MathGroup Archive: June 2001 [00207]

[Date Index] [Thread Index] [Author Index]

calculating a distribution of separation of two means

To: mathgroup at smc.vnet.net
Subject: [mg29356] calculating a distribution of separation of two means
From: "Philip M. Howe" <pmhowe at lanl.gov>
Date: Thu, 14 Jun 2001 02:27:31 -0400 (EDT)
Sender: owner-wri-mathgroup at wolfram.com

Dear Colleagues,

I have a small problem I have been working on, and would like your 
insights and suggestions:   I'd like to calculate two distributions, 
and then calculate a measure of how the difference in the means vary 
as a function of the nature of the two distributions.

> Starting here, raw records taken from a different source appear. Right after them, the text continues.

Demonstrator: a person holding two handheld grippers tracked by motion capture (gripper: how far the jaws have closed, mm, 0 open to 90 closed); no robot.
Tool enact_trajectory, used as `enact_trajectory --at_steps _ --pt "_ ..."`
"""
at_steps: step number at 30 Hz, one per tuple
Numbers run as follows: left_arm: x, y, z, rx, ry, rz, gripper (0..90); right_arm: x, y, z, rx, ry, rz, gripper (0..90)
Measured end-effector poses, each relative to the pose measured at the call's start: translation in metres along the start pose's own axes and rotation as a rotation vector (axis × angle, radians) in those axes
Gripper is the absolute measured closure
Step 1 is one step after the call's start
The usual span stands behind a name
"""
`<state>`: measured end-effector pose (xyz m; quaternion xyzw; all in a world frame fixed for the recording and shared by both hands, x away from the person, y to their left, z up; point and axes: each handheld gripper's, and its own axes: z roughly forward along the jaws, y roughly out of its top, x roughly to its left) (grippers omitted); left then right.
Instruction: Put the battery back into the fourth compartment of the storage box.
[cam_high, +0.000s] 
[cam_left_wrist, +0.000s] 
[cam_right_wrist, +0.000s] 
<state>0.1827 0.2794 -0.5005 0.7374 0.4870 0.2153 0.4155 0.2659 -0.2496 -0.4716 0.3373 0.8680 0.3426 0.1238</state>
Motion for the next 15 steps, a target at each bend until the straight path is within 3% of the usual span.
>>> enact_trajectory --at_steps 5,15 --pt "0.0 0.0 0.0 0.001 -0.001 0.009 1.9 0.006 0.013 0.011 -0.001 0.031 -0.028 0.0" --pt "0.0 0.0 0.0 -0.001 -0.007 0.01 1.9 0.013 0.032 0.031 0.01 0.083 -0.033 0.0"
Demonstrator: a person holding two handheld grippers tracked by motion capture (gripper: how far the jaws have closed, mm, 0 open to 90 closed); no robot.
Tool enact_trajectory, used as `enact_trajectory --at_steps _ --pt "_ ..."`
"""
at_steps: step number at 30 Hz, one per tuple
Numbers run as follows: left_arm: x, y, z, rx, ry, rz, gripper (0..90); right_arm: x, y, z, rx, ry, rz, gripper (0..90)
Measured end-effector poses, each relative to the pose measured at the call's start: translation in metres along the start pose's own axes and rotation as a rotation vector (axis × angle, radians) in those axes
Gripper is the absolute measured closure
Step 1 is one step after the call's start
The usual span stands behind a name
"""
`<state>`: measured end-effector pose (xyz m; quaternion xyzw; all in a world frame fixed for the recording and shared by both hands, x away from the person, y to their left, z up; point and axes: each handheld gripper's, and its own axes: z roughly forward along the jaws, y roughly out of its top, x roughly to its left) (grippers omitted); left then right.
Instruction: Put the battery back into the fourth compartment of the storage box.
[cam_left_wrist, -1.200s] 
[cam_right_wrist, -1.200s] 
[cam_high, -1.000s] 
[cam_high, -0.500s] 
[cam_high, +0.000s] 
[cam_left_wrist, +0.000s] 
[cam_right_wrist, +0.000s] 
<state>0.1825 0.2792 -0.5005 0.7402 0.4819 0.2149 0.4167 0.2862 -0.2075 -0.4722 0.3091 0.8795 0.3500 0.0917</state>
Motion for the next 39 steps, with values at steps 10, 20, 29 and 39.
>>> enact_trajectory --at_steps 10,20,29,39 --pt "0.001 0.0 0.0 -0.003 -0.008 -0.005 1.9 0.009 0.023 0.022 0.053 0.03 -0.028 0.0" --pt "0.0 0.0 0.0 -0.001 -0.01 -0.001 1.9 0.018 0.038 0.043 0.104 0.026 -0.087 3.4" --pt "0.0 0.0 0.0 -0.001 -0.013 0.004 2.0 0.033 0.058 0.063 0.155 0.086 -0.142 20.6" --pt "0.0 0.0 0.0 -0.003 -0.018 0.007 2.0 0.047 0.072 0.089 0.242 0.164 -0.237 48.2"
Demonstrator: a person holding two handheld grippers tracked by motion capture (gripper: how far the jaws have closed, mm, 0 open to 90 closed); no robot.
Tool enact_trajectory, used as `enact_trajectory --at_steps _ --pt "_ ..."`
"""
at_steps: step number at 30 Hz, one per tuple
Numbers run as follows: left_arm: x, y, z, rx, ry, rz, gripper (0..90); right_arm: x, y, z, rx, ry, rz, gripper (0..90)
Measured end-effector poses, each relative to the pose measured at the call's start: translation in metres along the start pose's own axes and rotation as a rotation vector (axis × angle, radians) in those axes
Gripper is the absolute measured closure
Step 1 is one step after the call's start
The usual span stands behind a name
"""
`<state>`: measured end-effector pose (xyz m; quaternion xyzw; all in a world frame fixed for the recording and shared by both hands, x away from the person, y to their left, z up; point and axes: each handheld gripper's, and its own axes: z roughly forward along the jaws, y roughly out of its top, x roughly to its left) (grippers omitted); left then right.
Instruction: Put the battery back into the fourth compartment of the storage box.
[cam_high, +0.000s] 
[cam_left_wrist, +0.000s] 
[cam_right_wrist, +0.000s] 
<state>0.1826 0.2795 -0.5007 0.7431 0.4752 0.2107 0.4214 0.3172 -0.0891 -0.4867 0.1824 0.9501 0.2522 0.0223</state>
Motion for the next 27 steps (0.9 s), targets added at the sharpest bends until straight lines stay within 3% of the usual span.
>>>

This loads some packages I use.

Needs["Statistics`ContinuousDistributions`"];
Needs["Statistics`NormalDistribution`"];
<<NumericalMath`ListIntegrate`;
<< Graphics`Graphics`
<<Statistics`DescriptiveStatistics`;


Here are two normal distributions, with means 20 and 15, with some 
arbitrarily chosen standard deviations.

\[Mu]1 = 20;
\[Sigma]1 = .1;
\[Mu]2 = 15;
\[Sigma]2 = 1;

d1 = NormalDistribution[\[Mu]1, \[Sigma]1];
d2 = NormalDistribution[\[Mu]2, \[Sigma]2];



Here is a distribution of the differences.  A histogram can be made 
of the distribution of the differences. The histogram would have to 
be normalized in order to use it as a probability density function.

Clear[h1,d3,div];
n=1000;
d3=(RandomArray[d1,n]-RandomArray[d2,n]);

ListPlot[d3];
h1=Histogram[d3];


Below, I calculate the distribution of the means in the following 
way:  I sample the two distributions n times, and calculate n 
differences (d3). Naturally, I want to use values of n  in the 
multiple thousands, but I used a small n and left off the semicolons 
for you to see what the output looks like.

Clear[h1,j,d3,t1,t2,t3];
n=10;
d3=(RandomArray[d1,n]-RandomArray[d2,n])


  I then place these differences into n equal sized bins (t1). This is 
a very slow step when n is large. The inefficiency is at least 
partially due to the generation of lots of empty lists.  I don't know 
how to get around it. Suggestions are welcome.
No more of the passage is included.